**Exercise requirements**
Reproduce all of the data, making sure that no line differs from the original.

**Dataset extract**
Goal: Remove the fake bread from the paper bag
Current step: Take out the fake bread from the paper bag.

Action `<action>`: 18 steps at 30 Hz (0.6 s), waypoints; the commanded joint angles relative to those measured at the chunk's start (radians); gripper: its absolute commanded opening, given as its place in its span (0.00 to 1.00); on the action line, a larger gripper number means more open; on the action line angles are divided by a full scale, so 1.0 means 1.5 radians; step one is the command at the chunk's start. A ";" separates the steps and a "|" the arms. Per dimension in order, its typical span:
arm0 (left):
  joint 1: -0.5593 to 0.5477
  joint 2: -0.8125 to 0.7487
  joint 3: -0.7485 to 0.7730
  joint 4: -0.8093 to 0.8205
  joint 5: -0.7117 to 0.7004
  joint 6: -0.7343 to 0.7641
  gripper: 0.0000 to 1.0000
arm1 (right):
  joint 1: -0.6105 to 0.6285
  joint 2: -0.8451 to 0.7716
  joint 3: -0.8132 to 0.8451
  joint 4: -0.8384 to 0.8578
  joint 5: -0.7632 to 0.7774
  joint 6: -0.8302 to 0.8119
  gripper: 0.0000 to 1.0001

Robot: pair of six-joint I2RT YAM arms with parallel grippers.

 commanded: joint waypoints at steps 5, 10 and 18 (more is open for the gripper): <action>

**Expected output**
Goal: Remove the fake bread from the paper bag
Current step: Take out the fake bread from the paper bag.

Action `<action>`: 18 steps at 30 Hz (0.6 s), waypoints; the commanded joint angles relative to those measured at the chunk's start (radians); gripper: its absolute commanded opening, given as its place in its span (0.00 to 1.00); on the action line, a larger gripper number means more open; on the action line angles are divided by a full scale, so 1.0 means 1.5 radians; step one is the command at the chunk's start. A ";" separates the steps and a "|" the arms. Per dimension in order, its typical span:
arm0 (left):
  joint 1: -0.5593 to 0.5477
  joint 2: -0.8125 to 0.7487
  joint 3: -0.7485 to 0.7730
  joint 4: -0.8093 to 0.8205
  joint 5: -0.7117 to 0.7004
  joint 6: -0.7343 to 0.7641
  gripper: 0.0000 to 1.0000
arm1 (right):
  joint 1: -0.6105 to 0.6285
  joint 2: -0.8451 to 0.7716
  joint 3: -0.8132 to 0.8451
  joint 4: -0.8384 to 0.8578
  joint 5: -0.7632 to 0.7774
  joint 6: -0.8302 to 0.8119
  gripper: 0.0000 to 1.0001

Robot: pair of six-joint I2RT YAM arms with parallel grippers.

 commanded: joint waypoints at steps 5, 10 and 18 (more is open for the gripper): <action>

At this point, the answer is complete.